Morton presses an old napkin from his pocket up against the angry scratches on his face. He flicks Janelle off while two soldiers hold her down and Dr. Tamiko Kadrey injects her with a stinging liquid that burns as it runs into her veins. Seconds later, Janelle goes woozy. Her brains turn to wool, and her body evaporates around her.
Dr. Dorothy Sykes materializes.
She stands over Janelle, hands clasped before her like she’s going to ask a favor. Which is silly. She’s in control here. “You know what we do here,” Dorothy says. “You know how important our work is. I need you to help us, Janelle. You can be a part of what your mother was trying to accomplish. You don’t want to see all of her hard work, the work she lived for, go to waste, right?”
Janelle feels herself nod.
“This is a waste of time,” Tamiko says. “We can pull the information.”
“Pull it how?” Dorothy barks. Her voice softens as she addresses Janelle again.
“Good. That’s excellent. Your mother, sad to say, left some unfinished business. She was working so hard; maybe she just forgot to let us know how to continue her work? We need some numbers, very, very important numbers. I need you to think back to every conversation you had with her, every conversation you overheard, every note you might have seen, every paper of hers you might have colored on the back of. You’re a smart girl, very clever, do you think you can go back through all those memories?”
“Yes,” Janelle says. It comes out as “Yesh.”
“Good.
Good.”
Dorothy kneels down beside Janelle and strokes her hair. Dorothy’s hands are too cold; they feel like icicles scraping across her scalp. “I need you to search your memory for numbers and letters, a formula like in chemistry, and it’s associated with a complicated series of words that go in short palindromic repeats. Do you understand?”
“Yes. But I don’t . . .”
“Don’t what?”
“I don’t have any memory of anything like that.”
Tamiko stomps over. “This is absurd. She won’t remember this way!”
“What if she’s not one of them?” Dorothy asks Tamiko. “What then?”
Tamiko says, “We make her one.”
Dorothy glances over Janelle, at the scientists on the other side of the room. They all look at one another, uncertain, before they nod.

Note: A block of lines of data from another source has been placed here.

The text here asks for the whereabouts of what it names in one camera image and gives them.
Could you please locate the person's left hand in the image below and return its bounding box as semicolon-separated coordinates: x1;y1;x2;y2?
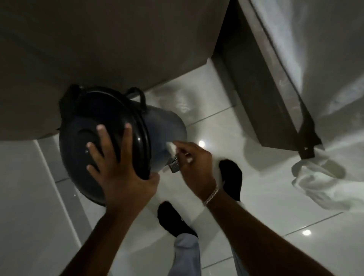
86;123;160;214

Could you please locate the person's left jeans leg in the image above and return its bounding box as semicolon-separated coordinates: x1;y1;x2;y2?
173;233;202;276

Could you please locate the person's right forearm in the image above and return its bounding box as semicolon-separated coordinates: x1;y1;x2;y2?
204;191;335;276

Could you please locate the white bedsheet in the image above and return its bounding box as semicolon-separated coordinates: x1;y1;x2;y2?
238;0;364;212

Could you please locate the person's left forearm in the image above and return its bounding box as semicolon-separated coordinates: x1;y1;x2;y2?
59;203;151;276

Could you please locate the silver chain bracelet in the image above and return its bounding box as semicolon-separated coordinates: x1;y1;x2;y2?
202;184;220;207

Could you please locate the person's black sock foot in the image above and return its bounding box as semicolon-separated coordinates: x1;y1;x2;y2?
157;201;198;238
218;159;243;202

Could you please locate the person's right hand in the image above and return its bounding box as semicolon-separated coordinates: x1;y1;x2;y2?
172;141;219;203

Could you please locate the person's right black sock foot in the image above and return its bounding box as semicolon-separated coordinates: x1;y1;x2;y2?
218;159;243;202

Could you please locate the person's left black sock foot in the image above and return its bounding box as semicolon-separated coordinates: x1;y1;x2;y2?
157;201;198;238

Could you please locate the dark brown bed frame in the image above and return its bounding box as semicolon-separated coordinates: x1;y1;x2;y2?
212;0;324;160

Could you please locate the black lidded grey waste bin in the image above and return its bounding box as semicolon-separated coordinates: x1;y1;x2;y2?
58;84;187;207

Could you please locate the white tissue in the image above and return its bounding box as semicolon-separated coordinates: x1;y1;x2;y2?
166;141;194;164

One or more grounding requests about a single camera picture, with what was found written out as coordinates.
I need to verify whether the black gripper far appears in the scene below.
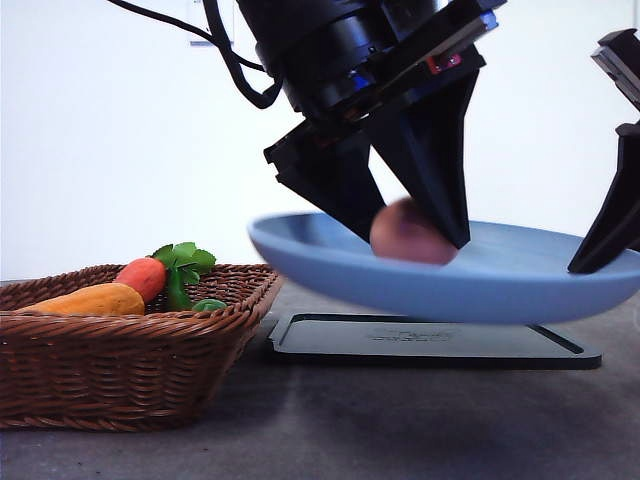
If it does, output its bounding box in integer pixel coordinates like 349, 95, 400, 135
568, 29, 640, 274

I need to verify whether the black gripper near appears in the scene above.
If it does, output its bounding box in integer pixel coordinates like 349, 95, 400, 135
263, 0, 501, 249

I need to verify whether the brown egg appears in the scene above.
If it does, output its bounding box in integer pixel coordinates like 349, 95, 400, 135
370, 198, 460, 265

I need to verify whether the blue plate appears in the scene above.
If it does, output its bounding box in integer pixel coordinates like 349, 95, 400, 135
248, 214, 640, 325

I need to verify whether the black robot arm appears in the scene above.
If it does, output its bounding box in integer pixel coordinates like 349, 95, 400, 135
236, 0, 505, 249

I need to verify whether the brown wicker basket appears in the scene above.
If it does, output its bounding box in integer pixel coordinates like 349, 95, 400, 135
0, 264, 283, 431

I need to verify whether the black tray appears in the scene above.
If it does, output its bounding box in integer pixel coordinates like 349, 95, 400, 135
268, 314, 603, 370

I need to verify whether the green leafy toy vegetable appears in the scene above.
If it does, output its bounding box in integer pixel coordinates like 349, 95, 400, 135
146, 242, 216, 310

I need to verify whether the small green toy lime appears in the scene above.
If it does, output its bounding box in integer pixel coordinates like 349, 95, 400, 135
192, 298, 227, 312

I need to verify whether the orange toy carrot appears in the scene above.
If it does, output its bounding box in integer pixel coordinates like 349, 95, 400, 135
115, 257, 167, 303

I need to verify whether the yellow toy fruit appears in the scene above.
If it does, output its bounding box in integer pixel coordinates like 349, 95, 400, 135
15, 283, 146, 316

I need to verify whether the black cable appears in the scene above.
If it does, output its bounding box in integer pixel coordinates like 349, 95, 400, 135
107, 0, 284, 108

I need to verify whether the white wall socket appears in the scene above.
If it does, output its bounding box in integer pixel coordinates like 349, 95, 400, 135
189, 0, 218, 47

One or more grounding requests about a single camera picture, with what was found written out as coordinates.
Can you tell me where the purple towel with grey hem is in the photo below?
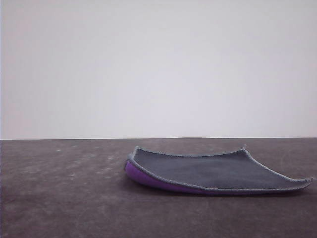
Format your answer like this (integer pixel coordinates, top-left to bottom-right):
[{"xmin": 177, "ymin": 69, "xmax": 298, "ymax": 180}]
[{"xmin": 123, "ymin": 145, "xmax": 315, "ymax": 197}]

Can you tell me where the grey table cloth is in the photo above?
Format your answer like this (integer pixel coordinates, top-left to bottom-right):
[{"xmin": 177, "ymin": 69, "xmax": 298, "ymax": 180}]
[{"xmin": 0, "ymin": 137, "xmax": 317, "ymax": 238}]

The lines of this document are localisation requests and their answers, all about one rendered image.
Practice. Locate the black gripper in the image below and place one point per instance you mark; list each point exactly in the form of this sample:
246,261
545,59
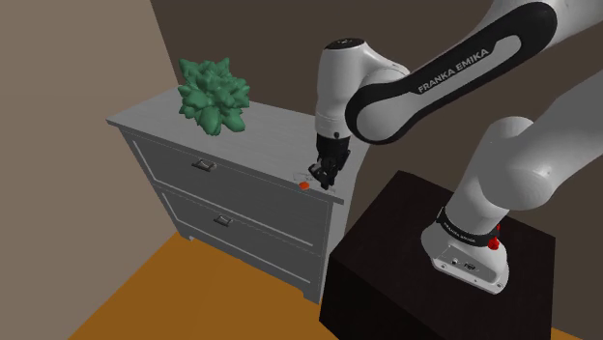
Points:
333,150

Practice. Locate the grey chest of drawers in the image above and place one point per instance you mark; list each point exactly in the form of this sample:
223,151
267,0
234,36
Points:
264,141

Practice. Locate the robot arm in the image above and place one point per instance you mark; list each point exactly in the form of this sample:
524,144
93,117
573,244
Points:
518,155

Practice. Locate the clear bottle with orange cap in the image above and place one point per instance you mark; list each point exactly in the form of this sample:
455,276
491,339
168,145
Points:
304,185

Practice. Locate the green leafy plant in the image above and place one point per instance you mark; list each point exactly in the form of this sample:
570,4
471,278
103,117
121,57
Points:
212,96

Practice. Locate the dark robot stand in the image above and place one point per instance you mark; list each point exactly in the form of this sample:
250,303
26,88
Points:
391,263

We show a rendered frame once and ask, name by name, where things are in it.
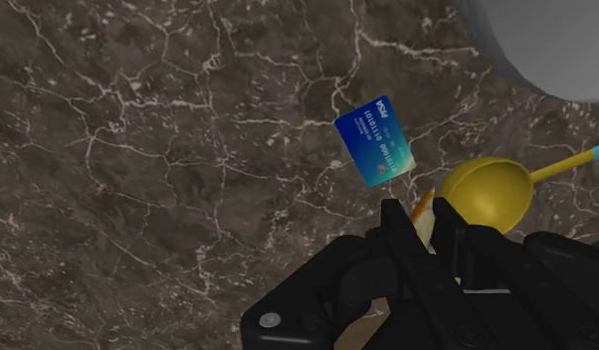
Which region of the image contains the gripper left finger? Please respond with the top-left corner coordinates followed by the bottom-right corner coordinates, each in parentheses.
top-left (239, 198), bottom-right (456, 350)

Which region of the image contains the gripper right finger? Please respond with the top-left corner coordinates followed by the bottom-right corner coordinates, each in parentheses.
top-left (430, 196), bottom-right (599, 350)

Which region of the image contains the orange and white piece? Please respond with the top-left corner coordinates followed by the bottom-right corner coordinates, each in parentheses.
top-left (408, 186), bottom-right (438, 256)

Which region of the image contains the blue bank card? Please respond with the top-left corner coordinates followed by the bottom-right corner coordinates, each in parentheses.
top-left (333, 94), bottom-right (418, 189)

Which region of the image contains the yellow ladle with blue handle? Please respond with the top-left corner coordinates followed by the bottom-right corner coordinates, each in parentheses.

Tamiko looks closely at Janelle and says, “She’s healthy enough that we can increase the wavelength without doing much damage to the neurons. We give her an extended exposure and we do it until we see the activity. Truth is, the mechanics of activation in the Null Cohort is unclear. Could be it’s not a mutation, could be it’s just something natural that’s been reactivated, atavism, in a way. We all carry the DNA to have tails but it’s not activated. I honestly think we might be seeing some deeper process with the Null—some underlying memory system that most humans have either lost or, possibly, sublimated. If I’m right and we can pinpoint the source of this archaic memory network, then we can not only reactivate it but also alter how it functions. This might not be unique, with enough prodding, so to speak, we might be able to make anyone Null.”
Dorothy doesn’t need to think it over.
“Get her ready.”
Fifteen minutes later, Janelle’s head is shaved and she’s in one of the jumpsuits that all the experimental subjects wear. She’s one of them now. As they wheel her to the LINAC machine, she sees two of the soldiers spray-painting the number 51 on an empty cell door. Her new home. Her head is still as light as helium, her body still stretched out and rubbery as chewing gum.
In position beneath the machine, Janelle closes her eyes.
Dorothy gives the signal, and the LINAC is turned on.